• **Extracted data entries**
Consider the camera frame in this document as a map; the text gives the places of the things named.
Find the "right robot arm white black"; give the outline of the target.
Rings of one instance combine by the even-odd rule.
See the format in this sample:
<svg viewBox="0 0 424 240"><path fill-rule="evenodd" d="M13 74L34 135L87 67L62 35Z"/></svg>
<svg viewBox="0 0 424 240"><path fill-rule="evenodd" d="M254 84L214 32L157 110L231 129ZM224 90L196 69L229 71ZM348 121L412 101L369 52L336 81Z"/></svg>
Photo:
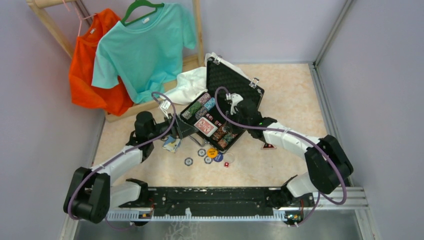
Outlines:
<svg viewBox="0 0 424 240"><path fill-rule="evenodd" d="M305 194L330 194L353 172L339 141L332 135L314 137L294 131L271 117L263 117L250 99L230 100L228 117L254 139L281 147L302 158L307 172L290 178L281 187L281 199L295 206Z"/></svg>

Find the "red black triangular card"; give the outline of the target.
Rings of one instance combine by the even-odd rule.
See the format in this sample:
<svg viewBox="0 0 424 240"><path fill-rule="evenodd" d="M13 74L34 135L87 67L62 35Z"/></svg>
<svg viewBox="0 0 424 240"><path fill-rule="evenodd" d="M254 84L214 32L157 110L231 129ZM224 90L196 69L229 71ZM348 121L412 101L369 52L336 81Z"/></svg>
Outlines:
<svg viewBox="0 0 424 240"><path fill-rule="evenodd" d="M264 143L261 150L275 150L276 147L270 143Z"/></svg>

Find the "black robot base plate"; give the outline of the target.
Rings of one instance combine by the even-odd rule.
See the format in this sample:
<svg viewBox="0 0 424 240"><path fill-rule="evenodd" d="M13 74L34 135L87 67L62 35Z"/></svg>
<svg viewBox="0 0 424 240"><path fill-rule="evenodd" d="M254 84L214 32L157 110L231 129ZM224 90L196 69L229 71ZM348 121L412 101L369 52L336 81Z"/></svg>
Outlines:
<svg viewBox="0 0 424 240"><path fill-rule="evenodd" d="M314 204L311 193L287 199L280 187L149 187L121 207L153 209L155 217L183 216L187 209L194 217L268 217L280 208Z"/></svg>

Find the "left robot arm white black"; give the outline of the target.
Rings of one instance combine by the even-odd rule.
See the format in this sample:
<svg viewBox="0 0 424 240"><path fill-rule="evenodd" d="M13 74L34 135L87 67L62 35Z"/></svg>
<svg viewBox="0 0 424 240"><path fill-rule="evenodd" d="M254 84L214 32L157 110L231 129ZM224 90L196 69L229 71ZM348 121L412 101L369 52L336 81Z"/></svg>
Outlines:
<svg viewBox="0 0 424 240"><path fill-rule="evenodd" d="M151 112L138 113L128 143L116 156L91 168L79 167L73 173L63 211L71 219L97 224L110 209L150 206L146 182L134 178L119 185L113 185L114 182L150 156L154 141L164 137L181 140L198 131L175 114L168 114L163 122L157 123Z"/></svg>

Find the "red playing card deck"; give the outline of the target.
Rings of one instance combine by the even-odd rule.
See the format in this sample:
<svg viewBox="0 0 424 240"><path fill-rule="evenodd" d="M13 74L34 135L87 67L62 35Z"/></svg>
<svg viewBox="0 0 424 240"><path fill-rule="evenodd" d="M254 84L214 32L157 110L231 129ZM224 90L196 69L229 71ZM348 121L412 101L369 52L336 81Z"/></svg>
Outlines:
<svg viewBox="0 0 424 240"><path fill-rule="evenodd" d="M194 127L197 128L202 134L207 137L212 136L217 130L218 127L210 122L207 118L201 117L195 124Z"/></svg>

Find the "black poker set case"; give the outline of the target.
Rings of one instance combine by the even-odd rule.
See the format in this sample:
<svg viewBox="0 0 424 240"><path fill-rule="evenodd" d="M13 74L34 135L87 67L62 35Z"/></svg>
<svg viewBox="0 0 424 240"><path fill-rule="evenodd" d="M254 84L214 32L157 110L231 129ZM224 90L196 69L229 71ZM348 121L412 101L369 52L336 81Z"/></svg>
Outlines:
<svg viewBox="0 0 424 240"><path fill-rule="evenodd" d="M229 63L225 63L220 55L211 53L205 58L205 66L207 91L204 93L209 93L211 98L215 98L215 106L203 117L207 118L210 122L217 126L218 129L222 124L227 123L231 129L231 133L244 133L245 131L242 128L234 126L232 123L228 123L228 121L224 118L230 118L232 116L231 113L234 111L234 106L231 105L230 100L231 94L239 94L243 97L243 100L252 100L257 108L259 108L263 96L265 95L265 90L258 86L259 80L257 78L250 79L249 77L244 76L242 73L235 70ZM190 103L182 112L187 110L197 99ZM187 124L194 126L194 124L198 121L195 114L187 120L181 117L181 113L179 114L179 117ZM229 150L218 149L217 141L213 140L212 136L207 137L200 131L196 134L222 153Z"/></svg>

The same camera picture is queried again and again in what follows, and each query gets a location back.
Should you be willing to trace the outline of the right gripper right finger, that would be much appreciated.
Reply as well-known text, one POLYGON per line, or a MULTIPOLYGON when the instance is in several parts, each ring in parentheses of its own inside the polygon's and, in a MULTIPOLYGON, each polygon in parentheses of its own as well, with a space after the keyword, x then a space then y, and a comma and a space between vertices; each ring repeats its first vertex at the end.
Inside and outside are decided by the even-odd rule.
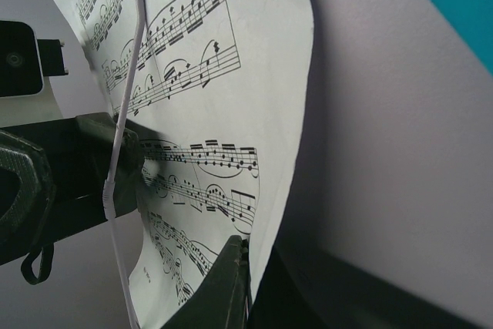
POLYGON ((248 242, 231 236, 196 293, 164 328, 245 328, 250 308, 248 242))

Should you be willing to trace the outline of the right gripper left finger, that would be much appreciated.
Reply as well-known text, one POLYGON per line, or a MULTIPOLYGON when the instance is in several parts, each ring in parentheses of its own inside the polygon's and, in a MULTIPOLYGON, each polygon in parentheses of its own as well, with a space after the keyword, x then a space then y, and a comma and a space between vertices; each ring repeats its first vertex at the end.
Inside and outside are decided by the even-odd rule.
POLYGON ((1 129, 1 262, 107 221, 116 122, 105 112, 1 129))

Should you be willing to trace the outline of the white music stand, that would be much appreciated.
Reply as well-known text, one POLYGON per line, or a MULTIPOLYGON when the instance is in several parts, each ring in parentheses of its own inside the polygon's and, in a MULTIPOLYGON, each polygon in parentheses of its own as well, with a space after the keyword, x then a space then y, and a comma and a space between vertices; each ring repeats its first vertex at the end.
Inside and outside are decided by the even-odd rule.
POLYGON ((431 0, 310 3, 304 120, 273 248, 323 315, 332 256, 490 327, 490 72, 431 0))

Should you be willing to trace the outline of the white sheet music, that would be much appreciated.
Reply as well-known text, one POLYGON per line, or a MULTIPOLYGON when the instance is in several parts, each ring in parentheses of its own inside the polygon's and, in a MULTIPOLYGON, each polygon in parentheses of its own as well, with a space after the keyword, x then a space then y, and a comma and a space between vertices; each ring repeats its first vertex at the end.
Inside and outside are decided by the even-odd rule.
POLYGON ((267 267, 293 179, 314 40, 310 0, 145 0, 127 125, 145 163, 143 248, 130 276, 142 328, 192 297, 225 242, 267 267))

• **Task statement**
Hand over the entries again, exactly as written and without the pictures.

• **Answer box**
Consider the camera frame in this document as a map; the text gives the places of the things named.
Find the "right robot arm white black"; give the outline of the target.
Rings of one instance combine by the even-odd rule.
See the format in this sample:
<svg viewBox="0 0 424 240"><path fill-rule="evenodd" d="M13 74L34 135L87 67L62 35Z"/></svg>
<svg viewBox="0 0 424 240"><path fill-rule="evenodd" d="M254 84L214 32L157 110L231 129ZM224 90L196 69L229 71ZM348 121L412 101L369 52L336 81Z"/></svg>
Photo:
Outlines:
<svg viewBox="0 0 424 240"><path fill-rule="evenodd" d="M305 194L330 194L353 172L339 141L332 135L314 137L294 131L271 117L263 117L250 99L230 100L228 117L254 139L281 147L302 158L307 172L290 178L281 187L281 199L295 206Z"/></svg>

Find the "red black triangular card"; give the outline of the target.
Rings of one instance combine by the even-odd rule.
See the format in this sample:
<svg viewBox="0 0 424 240"><path fill-rule="evenodd" d="M13 74L34 135L87 67L62 35Z"/></svg>
<svg viewBox="0 0 424 240"><path fill-rule="evenodd" d="M254 84L214 32L157 110L231 129ZM224 90L196 69L229 71ZM348 121L412 101L369 52L336 81Z"/></svg>
Outlines:
<svg viewBox="0 0 424 240"><path fill-rule="evenodd" d="M264 143L261 150L275 150L276 147L270 143Z"/></svg>

Find the "black robot base plate"; give the outline of the target.
Rings of one instance combine by the even-odd rule.
See the format in this sample:
<svg viewBox="0 0 424 240"><path fill-rule="evenodd" d="M13 74L34 135L87 67L62 35Z"/></svg>
<svg viewBox="0 0 424 240"><path fill-rule="evenodd" d="M254 84L214 32L157 110L231 129ZM224 90L196 69L229 71ZM348 121L412 101L369 52L336 81Z"/></svg>
Outlines:
<svg viewBox="0 0 424 240"><path fill-rule="evenodd" d="M314 204L311 193L287 199L280 187L149 187L121 207L153 209L155 217L183 216L187 209L194 217L268 217L280 208Z"/></svg>

Find the "left robot arm white black"; give the outline of the target.
Rings of one instance combine by the even-odd rule.
See the format in this sample:
<svg viewBox="0 0 424 240"><path fill-rule="evenodd" d="M13 74L34 135L87 67L62 35Z"/></svg>
<svg viewBox="0 0 424 240"><path fill-rule="evenodd" d="M254 84L214 32L157 110L231 129ZM224 90L196 69L229 71ZM348 121L412 101L369 52L336 81Z"/></svg>
Outlines:
<svg viewBox="0 0 424 240"><path fill-rule="evenodd" d="M151 112L138 113L128 143L116 156L91 168L79 167L73 173L63 211L71 219L97 224L110 209L150 206L146 182L134 178L119 185L113 185L114 182L150 156L154 141L164 137L181 140L198 131L175 114L168 114L163 122L157 123Z"/></svg>

Find the "red playing card deck"; give the outline of the target.
Rings of one instance combine by the even-odd rule.
See the format in this sample:
<svg viewBox="0 0 424 240"><path fill-rule="evenodd" d="M13 74L34 135L87 67L62 35Z"/></svg>
<svg viewBox="0 0 424 240"><path fill-rule="evenodd" d="M254 84L214 32L157 110L231 129ZM224 90L196 69L229 71ZM348 121L412 101L369 52L336 81Z"/></svg>
Outlines:
<svg viewBox="0 0 424 240"><path fill-rule="evenodd" d="M194 127L197 128L202 134L207 137L212 136L217 130L218 127L210 122L207 118L201 117L195 124Z"/></svg>

Find the "black poker set case"; give the outline of the target.
Rings of one instance combine by the even-odd rule.
See the format in this sample:
<svg viewBox="0 0 424 240"><path fill-rule="evenodd" d="M13 74L34 135L87 67L62 35Z"/></svg>
<svg viewBox="0 0 424 240"><path fill-rule="evenodd" d="M254 84L214 32L157 110L231 129ZM224 90L196 69L229 71ZM348 121L412 101L369 52L336 81Z"/></svg>
Outlines:
<svg viewBox="0 0 424 240"><path fill-rule="evenodd" d="M229 63L225 63L220 55L211 53L205 58L205 66L207 91L204 93L209 93L211 98L215 98L215 106L203 117L207 118L210 122L217 126L218 129L222 124L227 123L231 129L231 133L244 133L245 131L242 128L234 126L232 123L228 123L228 121L224 118L230 118L232 116L231 113L234 111L234 106L231 105L230 100L231 94L239 94L243 97L243 100L252 100L257 108L259 108L263 96L265 95L265 90L258 86L259 80L257 78L250 79L249 77L244 76L242 73L235 70ZM190 103L182 112L187 110L197 99ZM187 124L194 126L194 124L198 121L195 114L187 120L181 117L181 113L179 114L179 117ZM229 150L218 149L217 141L213 140L212 136L207 137L200 131L196 134L222 153Z"/></svg>

The same camera picture is queried again and again in what follows, and each query gets a location back.
Should you be willing to trace the outline of the right gripper right finger, that would be much appreciated.
Reply as well-known text, one POLYGON per line, or a MULTIPOLYGON when the instance is in several parts, each ring in parentheses of its own inside the polygon's and, in a MULTIPOLYGON, each polygon in parentheses of its own as well, with a space after the keyword, x then a space then y, and a comma and a space between vertices; each ring repeats its first vertex at the end.
Inside and outside are decided by the even-odd rule.
POLYGON ((248 242, 231 236, 196 293, 164 328, 245 328, 250 308, 248 242))

Should you be willing to trace the outline of the right gripper left finger, that would be much appreciated.
Reply as well-known text, one POLYGON per line, or a MULTIPOLYGON when the instance is in several parts, each ring in parentheses of its own inside the polygon's and, in a MULTIPOLYGON, each polygon in parentheses of its own as well, with a space after the keyword, x then a space then y, and a comma and a space between vertices; each ring repeats its first vertex at the end.
Inside and outside are decided by the even-odd rule.
POLYGON ((1 129, 1 262, 107 221, 116 122, 105 112, 1 129))

Should you be willing to trace the outline of the white music stand, that would be much appreciated.
Reply as well-known text, one POLYGON per line, or a MULTIPOLYGON when the instance is in several parts, each ring in parentheses of its own inside the polygon's and, in a MULTIPOLYGON, each polygon in parentheses of its own as well, with a space after the keyword, x then a space then y, and a comma and a space between vertices; each ring repeats its first vertex at the end.
Inside and outside are decided by the even-odd rule.
POLYGON ((431 0, 310 3, 304 120, 273 248, 323 315, 332 256, 490 327, 490 72, 431 0))

Should you be willing to trace the outline of the white sheet music, that would be much appreciated.
Reply as well-known text, one POLYGON per line, or a MULTIPOLYGON when the instance is in several parts, each ring in parentheses of its own inside the polygon's and, in a MULTIPOLYGON, each polygon in parentheses of its own as well, with a space after the keyword, x then a space then y, and a comma and a space between vertices; each ring repeats its first vertex at the end.
Inside and outside are decided by the even-odd rule.
POLYGON ((267 267, 293 179, 314 40, 310 0, 145 0, 127 125, 145 163, 143 248, 130 276, 142 328, 192 297, 225 242, 267 267))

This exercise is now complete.